Des propositions permettront de mieux informer afin de responsabiliser chacun. Un engagement (proposition 36) serait pris par l’Assurance Maladie d’informer chaque assuré sur ce qu’elle a réellement investi pour sa consommation de soins (campagnes sur le coût d’un accouchement, une nuit à l’hôpital, etc.). De même, les professionnels de santé eux-mêmes seraient invités à partager des informations sur leurs pratiques en se comparant à leurs pairs (proposition 37).

Des propositions de bon sens comme l’éventuelle accroissement de l’enveloppe Ifaq (proposition 46), si et seulement si, distribuée au mérite, ou encore un nouveau dispositif d’intéressement des établissements afin de partager les gains réalisés en matière de prescriptions hospitalières exécutées en ville (proposition 45), soutiendraient la quête d’efficience.

En termes d’organisation, trois propositions suscitent notre interrogation. La proposition 34 veut revoir la régulation territoriale concernant notamment les équipements médicaux lourds, alors même que de nouveaux textes sur les autorisations d’imagerie ont été publiés en septembre 2022 et les schémas régionaux révisés. Quel est l’attendu d’une telle proposition ?

Par ailleurs, la proposition 47 demande à transférer aux établissements de santé le budget des transports des patients dialysés dont ils auraient désormais la gestion. Notons qu’un simple transfert n’est pas envisageable sans avoir une vision globale du dossier, y compris sur les éléments organisationnels.

La proposition 18 vise à réussir la deuxième vague de la chirurgie ambulatoire et ouvrir le champ de « la chirurgie hors bloc ». L’hospitalisation privée démarre déjà sa troisième vague d’engagement et démontre qu’une mutation vers une chirurgie ambulatoire est possible. En revanche, nous ignorons ce qu’est la chirurgie « hors bloc ». S’oriente-t-on vers une chirurgie, des blocs et des établissements de santé à deux vitesses ? À qui s’adresse la proposition 19 qui rappelle le respect des seuils existants d’activité minimum pour réaliser certaines activités de chirurgie ? Aux régulateurs que sont les ARS ?
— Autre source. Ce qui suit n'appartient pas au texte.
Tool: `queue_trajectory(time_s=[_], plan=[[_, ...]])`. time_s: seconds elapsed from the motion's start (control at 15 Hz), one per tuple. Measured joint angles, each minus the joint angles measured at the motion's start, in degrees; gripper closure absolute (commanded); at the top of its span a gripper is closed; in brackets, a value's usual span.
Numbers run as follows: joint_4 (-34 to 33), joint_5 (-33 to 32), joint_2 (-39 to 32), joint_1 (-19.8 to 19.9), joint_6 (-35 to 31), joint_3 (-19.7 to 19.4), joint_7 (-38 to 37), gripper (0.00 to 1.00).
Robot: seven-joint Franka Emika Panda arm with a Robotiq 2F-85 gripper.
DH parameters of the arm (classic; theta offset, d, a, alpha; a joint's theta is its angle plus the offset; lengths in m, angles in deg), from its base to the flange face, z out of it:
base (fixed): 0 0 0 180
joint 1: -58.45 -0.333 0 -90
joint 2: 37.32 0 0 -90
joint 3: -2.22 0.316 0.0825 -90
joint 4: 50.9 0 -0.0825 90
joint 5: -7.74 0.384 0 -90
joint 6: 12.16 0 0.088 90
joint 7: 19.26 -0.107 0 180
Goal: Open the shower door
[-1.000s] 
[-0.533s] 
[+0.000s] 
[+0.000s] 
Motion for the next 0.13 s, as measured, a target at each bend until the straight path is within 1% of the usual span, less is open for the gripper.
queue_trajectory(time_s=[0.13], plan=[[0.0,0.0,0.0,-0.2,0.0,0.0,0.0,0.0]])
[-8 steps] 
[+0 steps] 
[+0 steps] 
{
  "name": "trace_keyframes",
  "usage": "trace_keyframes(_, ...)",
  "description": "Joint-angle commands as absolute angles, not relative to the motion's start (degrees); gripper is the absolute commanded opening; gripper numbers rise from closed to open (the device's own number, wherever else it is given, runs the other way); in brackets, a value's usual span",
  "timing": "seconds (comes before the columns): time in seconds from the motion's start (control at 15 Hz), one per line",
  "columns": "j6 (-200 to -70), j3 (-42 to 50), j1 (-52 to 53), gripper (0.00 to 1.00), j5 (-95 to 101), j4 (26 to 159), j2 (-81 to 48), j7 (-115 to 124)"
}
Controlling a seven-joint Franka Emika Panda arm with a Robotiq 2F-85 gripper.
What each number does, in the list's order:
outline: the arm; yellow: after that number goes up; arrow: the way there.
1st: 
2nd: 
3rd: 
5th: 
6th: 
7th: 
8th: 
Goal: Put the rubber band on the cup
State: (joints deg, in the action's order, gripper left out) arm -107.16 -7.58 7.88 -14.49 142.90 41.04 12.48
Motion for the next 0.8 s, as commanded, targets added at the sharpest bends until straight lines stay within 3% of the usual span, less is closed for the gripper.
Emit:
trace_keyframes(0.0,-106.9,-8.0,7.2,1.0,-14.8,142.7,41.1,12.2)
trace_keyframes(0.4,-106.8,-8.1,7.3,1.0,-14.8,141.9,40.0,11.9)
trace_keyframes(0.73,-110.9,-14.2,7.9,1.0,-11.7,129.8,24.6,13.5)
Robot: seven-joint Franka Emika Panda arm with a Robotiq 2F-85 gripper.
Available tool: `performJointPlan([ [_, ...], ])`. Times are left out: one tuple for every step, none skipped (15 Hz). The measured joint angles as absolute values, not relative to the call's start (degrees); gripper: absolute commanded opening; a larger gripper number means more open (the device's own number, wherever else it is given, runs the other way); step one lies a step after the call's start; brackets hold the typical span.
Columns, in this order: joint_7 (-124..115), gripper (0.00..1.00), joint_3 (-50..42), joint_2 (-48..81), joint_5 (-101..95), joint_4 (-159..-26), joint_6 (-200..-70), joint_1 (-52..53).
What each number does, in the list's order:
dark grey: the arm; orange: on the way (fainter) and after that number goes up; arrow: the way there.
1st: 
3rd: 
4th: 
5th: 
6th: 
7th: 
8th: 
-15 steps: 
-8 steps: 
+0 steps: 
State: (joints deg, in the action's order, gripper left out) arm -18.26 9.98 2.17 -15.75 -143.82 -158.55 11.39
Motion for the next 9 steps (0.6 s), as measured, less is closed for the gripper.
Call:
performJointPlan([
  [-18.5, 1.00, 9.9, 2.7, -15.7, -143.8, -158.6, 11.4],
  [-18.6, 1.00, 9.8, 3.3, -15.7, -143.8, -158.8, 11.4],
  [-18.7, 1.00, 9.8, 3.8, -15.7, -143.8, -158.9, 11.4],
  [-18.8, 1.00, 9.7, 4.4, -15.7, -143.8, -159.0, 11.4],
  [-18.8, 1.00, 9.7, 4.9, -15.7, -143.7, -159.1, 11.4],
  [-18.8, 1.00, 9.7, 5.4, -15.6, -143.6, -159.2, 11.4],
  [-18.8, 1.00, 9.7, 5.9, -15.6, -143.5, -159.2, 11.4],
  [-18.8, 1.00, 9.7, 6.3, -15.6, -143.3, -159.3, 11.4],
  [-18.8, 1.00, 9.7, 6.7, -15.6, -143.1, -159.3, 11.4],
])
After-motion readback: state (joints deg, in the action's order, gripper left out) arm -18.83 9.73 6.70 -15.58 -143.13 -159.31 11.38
Enfin, réjouissons-nous que la proposition 48 souhaite revoir le financement actuel de l’activité libérale des praticiens hospitaliers en établissement public que nous dénonçons depuis des années.

D’un point de vue systémique, il est intéressant de noter que la proposition 59 pose sur la table le sujet de la place des différents acteurs de financement des assurances obligatoire et complémentaire, et ouvre un chantier nécessaire.

La FHP-MCO exprime ainsi ses incompréhensions et ses positions de façon circonstanciée.